### WHAT YOU SHOULD DO
The output should match the data below line for line.

[SUPPLIED ENTRIES — start]

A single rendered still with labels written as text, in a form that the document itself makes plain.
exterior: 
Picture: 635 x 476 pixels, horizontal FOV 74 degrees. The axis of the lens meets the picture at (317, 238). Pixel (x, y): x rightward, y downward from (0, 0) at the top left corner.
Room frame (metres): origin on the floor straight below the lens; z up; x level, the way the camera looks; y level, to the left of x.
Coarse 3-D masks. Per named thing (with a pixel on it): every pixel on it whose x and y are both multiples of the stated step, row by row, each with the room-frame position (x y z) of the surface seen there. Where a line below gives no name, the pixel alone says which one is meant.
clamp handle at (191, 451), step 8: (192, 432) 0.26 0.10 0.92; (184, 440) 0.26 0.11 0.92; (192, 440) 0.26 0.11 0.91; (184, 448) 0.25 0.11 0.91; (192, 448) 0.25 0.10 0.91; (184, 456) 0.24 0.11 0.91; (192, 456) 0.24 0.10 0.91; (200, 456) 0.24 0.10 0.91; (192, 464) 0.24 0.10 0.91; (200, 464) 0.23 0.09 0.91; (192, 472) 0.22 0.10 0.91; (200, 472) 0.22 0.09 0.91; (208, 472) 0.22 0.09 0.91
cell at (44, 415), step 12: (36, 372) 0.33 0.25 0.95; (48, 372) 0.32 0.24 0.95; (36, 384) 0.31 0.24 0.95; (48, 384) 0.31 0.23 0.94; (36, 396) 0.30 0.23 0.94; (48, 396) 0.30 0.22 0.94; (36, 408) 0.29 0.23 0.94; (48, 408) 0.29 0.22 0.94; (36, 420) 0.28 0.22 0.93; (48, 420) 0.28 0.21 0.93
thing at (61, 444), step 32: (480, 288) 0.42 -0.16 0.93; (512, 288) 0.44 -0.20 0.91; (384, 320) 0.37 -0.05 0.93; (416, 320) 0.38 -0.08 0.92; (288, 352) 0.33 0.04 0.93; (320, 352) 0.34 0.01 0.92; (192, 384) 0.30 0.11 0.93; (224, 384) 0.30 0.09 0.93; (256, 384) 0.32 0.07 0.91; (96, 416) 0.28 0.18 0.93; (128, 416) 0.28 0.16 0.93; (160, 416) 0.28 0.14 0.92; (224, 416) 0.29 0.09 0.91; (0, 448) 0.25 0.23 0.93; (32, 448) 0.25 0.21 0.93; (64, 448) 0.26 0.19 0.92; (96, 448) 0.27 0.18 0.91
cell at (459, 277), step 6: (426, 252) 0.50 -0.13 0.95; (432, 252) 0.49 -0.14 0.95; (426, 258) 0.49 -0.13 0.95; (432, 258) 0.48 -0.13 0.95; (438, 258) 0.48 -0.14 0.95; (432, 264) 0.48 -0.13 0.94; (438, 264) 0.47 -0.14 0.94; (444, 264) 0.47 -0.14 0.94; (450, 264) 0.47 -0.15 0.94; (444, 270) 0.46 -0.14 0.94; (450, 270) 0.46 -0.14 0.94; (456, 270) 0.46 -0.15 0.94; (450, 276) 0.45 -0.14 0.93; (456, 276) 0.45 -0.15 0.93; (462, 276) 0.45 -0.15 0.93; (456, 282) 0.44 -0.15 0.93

[SUPPLIED ENTRIES — finish]

### YOUR SOLUTION
A single rendered still with labels written as text, in a form that the document itself makes plain.
exterior: 
Picture: 635 x 476 pixels, horizontal FOV 74 degrees. The axis of the lens meets the picture at (317, 238). Pixel (x, y): x rightward, y downward from (0, 0) at the top left corner.
Room frame (metres): origin on the floor straight below the lens; z up; x level, the way the camera looks; y level, to the left of x.
Coarse 3-D masks. Per named thing (with a pixel on it): every pixel on it whose x and y are both multiples of the stated step, row by row, each with the room-frame position (x y z) of the surface seen there. Where a line below gives no name, the pixel alone says which one is meant.
clamp handle at (191, 451), step 8: (192, 432) 0.26 0.10 0.92; (184, 440) 0.26 0.11 0.92; (192, 440) 0.26 0.11 0.91; (184, 448) 0.25 0.11 0.91; (192, 448) 0.25 0.10 0.91; (184, 456) 0.24 0.11 0.91; (192, 456) 0.24 0.10 0.91; (200, 456) 0.24 0.10 0.91; (192, 464) 0.24 0.10 0.91; (200, 464) 0.23 0.09 0.91; (192, 472) 0.22 0.10 0.91; (200, 472) 0.22 0.09 0.91; (208, 472) 0.22 0.09 0.91
cell at (44, 415), step 12: (36, 372) 0.33 0.25 0.95; (48, 372) 0.32 0.24 0.95; (36, 384) 0.31 0.24 0.95; (48, 384) 0.31 0.23 0.94; (36, 396) 0.30 0.23 0.94; (48, 396) 0.30 0.22 0.94; (36, 408) 0.29 0.23 0.94; (48, 408) 0.29 0.22 0.94; (36, 420) 0.28 0.22 0.93; (48, 420) 0.28 0.21 0.93
thing at (61, 444), step 32: (480, 288) 0.42 -0.16 0.93; (512, 288) 0.44 -0.20 0.91; (384, 320) 0.37 -0.05 0.93; (416, 320) 0.38 -0.08 0.92; (288, 352) 0.33 0.04 0.93; (320, 352) 0.34 0.01 0.92; (192, 384) 0.30 0.11 0.93; (224, 384) 0.30 0.09 0.93; (256, 384) 0.32 0.07 0.91; (96, 416) 0.28 0.18 0.93; (128, 416) 0.28 0.16 0.93; (160, 416) 0.28 0.14 0.92; (224, 416) 0.29 0.09 0.91; (0, 448) 0.25 0.23 0.93; (32, 448) 0.25 0.21 0.93; (64, 448) 0.26 0.19 0.92; (96, 448) 0.27 0.18 0.91
cell at (459, 277), step 6: (426, 252) 0.50 -0.13 0.95; (432, 252) 0.49 -0.14 0.95; (426, 258) 0.49 -0.13 0.95; (432, 258) 0.48 -0.13 0.95; (438, 258) 0.48 -0.14 0.95; (432, 264) 0.48 -0.13 0.94; (438, 264) 0.47 -0.14 0.94; (444, 264) 0.47 -0.14 0.94; (450, 264) 0.47 -0.15 0.94; (444, 270) 0.46 -0.14 0.94; (450, 270) 0.46 -0.14 0.94; (456, 270) 0.46 -0.15 0.94; (450, 276) 0.45 -0.14 0.93; (456, 276) 0.45 -0.15 0.93; (462, 276) 0.45 -0.15 0.93; (456, 282) 0.44 -0.15 0.93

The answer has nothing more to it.